> **ASSIGNMENT**
Give an exact reproduction of all the lines in the listing.

> **STORED DATA**
────────
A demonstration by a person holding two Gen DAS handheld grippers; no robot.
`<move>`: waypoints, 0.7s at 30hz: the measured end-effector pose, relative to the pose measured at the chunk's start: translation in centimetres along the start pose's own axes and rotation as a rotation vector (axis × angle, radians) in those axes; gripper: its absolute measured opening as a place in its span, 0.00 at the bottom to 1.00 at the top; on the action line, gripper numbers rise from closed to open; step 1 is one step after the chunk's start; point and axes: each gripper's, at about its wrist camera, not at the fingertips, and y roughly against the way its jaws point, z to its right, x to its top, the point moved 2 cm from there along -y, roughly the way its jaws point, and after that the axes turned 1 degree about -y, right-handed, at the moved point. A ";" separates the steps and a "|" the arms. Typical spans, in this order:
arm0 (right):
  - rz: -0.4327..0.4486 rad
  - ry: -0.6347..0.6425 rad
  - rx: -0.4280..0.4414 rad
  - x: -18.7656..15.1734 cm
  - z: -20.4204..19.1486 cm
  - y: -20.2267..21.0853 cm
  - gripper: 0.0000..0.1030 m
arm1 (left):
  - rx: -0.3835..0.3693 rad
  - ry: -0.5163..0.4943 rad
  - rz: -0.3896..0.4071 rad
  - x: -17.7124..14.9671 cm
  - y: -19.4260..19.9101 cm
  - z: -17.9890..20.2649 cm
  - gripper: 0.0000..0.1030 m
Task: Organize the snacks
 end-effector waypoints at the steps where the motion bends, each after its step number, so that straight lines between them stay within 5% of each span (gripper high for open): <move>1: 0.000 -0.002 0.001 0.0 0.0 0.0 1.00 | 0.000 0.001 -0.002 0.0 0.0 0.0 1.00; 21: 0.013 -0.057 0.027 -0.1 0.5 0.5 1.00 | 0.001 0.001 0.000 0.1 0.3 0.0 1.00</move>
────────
> **RESPONSE TO THIS TASK**
A demonstration by a person holding two Gen DAS handheld grippers; no robot.
`<move>`: waypoints, 0.7s at 30hz: the measured end-effector pose, relative to the pose measured at the chunk's start: translation in centimetres along the start pose's own axes and rotation as a rotation vector (axis × angle, radians) in those axes; gripper: its absolute measured opening as a place in its span, 0.00 at the bottom to 1.00 at the top; on the action line, gripper numbers rise from closed to open; step 1 is one step after the chunk's start; point and axes: each gripper's, at about its wrist camera, not at the fingertips, and y roughly against the way its jaws point, z to its right, x to its top, the point moved 2 cm from there along -y, roughly the way its jaws point, and after that the axes turned 1 degree about -y, right-handed, at the moved point. A ";" separates the steps and a "|" the arms. Typical spans, in this order:
arm0 (right):
  - rz: -0.4327..0.4486 rad
  - ry: -0.6347..0.6425 rad
  - rx: -0.4280..0.4414 rad
  - x: -18.7656..15.1734 cm
  - z: -20.4204..19.1486 cm
  - y: -20.2267..21.0853 cm
  - gripper: 0.0000..0.1030 m
arm1 (left):
  - rx: -0.3835..0.3693 rad
  - ry: -0.5163..0.4943 rad
  - rz: -0.3896..0.4071 rad
  - x: -17.7124..14.9671 cm
  - y: -19.4260..19.9101 cm
  - z: -17.9890..20.2649 cm
  - gripper: 0.0000..0.1030 m
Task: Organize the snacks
 end-effector waypoints at the steps where the motion bends, each after its step number, so that straight lines between them stay within 5% of each span (gripper high for open): <move>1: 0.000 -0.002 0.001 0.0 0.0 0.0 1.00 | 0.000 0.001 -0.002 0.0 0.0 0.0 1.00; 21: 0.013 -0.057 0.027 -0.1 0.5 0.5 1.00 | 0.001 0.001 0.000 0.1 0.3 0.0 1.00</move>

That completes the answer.